**DATA EXCERPTS**
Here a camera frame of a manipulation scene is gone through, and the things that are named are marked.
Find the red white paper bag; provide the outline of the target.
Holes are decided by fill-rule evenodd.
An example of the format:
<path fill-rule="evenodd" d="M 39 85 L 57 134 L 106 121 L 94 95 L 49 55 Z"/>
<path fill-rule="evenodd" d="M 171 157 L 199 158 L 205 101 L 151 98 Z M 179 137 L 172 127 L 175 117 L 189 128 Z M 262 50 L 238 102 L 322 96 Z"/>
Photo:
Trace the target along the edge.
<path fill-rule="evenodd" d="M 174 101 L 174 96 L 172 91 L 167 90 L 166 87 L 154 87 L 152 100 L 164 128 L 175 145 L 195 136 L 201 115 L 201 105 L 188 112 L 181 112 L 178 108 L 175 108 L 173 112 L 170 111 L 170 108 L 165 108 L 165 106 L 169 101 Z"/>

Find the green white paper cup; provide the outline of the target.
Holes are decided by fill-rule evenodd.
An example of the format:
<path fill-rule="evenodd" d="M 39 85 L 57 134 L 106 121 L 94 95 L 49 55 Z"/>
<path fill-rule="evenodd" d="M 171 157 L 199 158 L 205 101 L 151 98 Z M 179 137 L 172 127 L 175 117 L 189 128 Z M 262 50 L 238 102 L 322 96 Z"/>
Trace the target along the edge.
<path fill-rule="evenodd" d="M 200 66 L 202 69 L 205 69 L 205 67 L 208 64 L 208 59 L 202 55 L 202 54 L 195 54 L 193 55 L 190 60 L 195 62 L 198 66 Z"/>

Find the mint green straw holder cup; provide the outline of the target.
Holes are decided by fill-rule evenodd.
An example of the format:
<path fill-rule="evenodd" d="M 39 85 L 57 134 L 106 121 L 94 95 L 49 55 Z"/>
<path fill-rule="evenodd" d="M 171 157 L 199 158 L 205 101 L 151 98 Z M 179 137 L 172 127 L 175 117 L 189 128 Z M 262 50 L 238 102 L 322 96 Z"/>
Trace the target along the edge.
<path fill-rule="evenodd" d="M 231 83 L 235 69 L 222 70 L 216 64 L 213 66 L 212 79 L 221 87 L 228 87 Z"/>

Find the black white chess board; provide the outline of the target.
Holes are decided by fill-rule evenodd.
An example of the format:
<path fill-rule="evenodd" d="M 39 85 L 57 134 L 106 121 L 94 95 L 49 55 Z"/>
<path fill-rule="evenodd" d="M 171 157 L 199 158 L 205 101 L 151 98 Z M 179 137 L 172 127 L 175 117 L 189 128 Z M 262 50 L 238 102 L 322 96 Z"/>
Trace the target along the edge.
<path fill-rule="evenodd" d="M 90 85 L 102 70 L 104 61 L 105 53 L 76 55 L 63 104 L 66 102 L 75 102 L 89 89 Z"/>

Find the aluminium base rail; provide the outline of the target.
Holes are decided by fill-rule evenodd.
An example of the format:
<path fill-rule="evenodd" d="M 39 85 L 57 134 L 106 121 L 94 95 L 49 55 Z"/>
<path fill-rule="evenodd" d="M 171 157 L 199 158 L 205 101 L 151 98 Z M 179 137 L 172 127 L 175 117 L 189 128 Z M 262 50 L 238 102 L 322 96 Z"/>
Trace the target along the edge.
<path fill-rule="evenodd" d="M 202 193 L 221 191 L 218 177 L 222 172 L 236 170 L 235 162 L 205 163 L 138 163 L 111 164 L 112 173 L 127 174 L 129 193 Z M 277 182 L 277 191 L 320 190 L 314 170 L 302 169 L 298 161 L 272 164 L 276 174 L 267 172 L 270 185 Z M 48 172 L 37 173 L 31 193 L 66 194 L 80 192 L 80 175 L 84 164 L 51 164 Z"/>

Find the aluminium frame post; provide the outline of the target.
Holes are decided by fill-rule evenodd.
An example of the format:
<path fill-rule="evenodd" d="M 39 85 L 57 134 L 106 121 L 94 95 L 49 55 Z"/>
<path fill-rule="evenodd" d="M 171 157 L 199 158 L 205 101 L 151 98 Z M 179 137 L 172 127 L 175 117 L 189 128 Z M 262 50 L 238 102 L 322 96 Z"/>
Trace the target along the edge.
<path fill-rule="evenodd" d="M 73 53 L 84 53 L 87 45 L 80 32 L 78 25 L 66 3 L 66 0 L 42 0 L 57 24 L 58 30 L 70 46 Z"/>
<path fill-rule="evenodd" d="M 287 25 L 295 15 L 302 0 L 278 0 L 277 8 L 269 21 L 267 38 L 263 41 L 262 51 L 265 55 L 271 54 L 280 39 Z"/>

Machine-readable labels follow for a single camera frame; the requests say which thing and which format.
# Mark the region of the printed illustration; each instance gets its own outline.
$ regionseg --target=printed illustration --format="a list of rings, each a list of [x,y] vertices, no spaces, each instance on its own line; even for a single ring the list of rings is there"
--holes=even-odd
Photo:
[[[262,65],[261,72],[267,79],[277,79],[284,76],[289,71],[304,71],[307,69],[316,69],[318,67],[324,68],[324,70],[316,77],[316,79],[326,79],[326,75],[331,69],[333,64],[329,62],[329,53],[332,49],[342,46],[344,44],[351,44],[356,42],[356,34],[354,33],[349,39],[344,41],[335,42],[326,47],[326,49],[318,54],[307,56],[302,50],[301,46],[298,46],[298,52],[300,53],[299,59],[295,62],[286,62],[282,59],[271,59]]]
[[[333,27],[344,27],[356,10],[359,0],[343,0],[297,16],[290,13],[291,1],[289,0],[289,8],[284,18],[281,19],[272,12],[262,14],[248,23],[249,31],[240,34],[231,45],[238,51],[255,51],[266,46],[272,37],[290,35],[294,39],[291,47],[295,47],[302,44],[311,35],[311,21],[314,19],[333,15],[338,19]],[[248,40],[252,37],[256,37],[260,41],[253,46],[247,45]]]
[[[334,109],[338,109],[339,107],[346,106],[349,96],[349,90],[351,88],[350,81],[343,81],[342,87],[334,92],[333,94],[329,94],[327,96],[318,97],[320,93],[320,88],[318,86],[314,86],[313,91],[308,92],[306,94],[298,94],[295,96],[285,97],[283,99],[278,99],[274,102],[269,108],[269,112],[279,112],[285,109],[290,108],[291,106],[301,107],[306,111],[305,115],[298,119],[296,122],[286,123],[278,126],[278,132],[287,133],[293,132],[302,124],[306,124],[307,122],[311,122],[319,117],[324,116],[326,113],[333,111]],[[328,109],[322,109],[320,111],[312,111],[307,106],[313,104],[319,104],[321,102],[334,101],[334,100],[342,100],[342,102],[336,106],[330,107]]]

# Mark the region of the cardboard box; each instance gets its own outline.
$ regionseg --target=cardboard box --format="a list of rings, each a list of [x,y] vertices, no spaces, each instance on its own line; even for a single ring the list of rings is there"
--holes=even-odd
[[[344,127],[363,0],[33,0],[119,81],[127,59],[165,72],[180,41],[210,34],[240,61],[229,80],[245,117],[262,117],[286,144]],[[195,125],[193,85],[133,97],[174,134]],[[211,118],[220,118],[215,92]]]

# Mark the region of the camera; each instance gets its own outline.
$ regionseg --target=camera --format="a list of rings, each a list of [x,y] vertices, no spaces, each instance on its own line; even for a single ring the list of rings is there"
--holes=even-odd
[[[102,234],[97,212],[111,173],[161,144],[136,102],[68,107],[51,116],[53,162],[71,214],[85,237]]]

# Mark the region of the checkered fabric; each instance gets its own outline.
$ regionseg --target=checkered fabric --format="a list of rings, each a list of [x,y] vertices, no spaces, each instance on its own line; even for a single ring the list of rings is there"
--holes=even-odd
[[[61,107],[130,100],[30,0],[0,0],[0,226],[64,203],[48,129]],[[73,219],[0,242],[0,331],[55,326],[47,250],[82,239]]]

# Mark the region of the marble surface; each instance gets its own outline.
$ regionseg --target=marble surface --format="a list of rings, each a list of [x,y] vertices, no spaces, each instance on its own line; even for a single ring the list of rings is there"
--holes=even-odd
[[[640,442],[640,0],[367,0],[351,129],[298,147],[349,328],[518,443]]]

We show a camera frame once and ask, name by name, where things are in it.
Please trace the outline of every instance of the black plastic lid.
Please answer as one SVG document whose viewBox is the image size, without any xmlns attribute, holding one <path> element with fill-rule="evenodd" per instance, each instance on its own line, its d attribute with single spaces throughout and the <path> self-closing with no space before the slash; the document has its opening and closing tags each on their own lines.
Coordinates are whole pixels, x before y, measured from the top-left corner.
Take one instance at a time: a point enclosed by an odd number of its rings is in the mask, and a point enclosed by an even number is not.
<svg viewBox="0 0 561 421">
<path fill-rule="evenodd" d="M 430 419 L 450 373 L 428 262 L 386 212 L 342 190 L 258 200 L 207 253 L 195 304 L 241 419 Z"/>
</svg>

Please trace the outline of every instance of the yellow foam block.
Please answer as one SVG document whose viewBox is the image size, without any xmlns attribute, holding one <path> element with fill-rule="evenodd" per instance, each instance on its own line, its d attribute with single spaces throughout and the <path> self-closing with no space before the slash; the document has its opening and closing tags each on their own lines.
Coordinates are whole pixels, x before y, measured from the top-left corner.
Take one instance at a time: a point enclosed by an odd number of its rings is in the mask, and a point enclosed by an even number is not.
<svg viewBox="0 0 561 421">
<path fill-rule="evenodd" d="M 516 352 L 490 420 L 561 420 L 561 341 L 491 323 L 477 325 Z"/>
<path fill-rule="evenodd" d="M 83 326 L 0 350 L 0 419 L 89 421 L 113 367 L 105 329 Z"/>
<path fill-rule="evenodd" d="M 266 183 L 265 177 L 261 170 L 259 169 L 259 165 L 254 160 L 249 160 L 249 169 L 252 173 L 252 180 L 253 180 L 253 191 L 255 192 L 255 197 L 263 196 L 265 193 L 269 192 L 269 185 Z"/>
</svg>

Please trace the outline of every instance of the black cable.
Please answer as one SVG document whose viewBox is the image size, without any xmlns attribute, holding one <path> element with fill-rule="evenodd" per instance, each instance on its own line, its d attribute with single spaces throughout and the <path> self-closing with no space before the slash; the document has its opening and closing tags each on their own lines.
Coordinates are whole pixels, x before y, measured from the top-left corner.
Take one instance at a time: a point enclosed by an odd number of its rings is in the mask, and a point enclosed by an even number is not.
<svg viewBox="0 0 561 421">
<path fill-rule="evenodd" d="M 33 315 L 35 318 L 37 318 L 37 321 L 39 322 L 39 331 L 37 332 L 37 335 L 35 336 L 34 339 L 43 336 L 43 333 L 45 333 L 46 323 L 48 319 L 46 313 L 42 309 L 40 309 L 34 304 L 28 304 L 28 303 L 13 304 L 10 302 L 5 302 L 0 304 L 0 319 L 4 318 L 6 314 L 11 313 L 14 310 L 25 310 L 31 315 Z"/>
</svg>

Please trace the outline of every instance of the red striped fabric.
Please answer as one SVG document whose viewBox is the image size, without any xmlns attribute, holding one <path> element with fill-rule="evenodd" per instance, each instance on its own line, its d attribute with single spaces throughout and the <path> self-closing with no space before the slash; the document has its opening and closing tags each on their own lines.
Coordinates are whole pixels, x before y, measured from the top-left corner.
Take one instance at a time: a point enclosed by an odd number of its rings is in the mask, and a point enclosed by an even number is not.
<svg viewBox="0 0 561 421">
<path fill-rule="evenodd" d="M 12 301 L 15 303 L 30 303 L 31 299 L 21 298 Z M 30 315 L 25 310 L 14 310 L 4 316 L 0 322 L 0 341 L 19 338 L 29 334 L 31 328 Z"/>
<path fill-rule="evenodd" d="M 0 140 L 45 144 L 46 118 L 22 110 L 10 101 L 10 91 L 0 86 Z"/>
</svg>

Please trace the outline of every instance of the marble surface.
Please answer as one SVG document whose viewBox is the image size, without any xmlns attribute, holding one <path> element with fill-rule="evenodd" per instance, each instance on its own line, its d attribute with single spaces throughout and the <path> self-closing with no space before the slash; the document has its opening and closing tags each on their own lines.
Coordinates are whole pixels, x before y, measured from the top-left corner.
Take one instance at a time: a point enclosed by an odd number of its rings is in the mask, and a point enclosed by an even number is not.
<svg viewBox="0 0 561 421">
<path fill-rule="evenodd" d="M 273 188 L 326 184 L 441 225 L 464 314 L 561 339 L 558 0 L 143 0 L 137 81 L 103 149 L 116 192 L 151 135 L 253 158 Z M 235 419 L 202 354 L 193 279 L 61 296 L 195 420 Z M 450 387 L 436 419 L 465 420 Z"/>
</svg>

**WHAT TO DO**
Retype the records above, but only those lines that fall between the line containing "regionseg --target=checkered fabric" and the line containing "# Mark the region of the marble", with both of those lines included, exactly as written.

**WRITTEN RESPONSE**
$ regionseg --target=checkered fabric --format="a list of rings, each a list of [x,y] vertices, no spaces, each instance on its own line; even for a single ring the list of rings is there"
--holes=even-odd
[[[61,107],[130,100],[30,0],[0,0],[0,226],[64,203],[48,129]],[[73,219],[0,242],[0,331],[55,326],[47,250],[82,239]]]

# Mark the region of the marble surface; each instance gets its own outline.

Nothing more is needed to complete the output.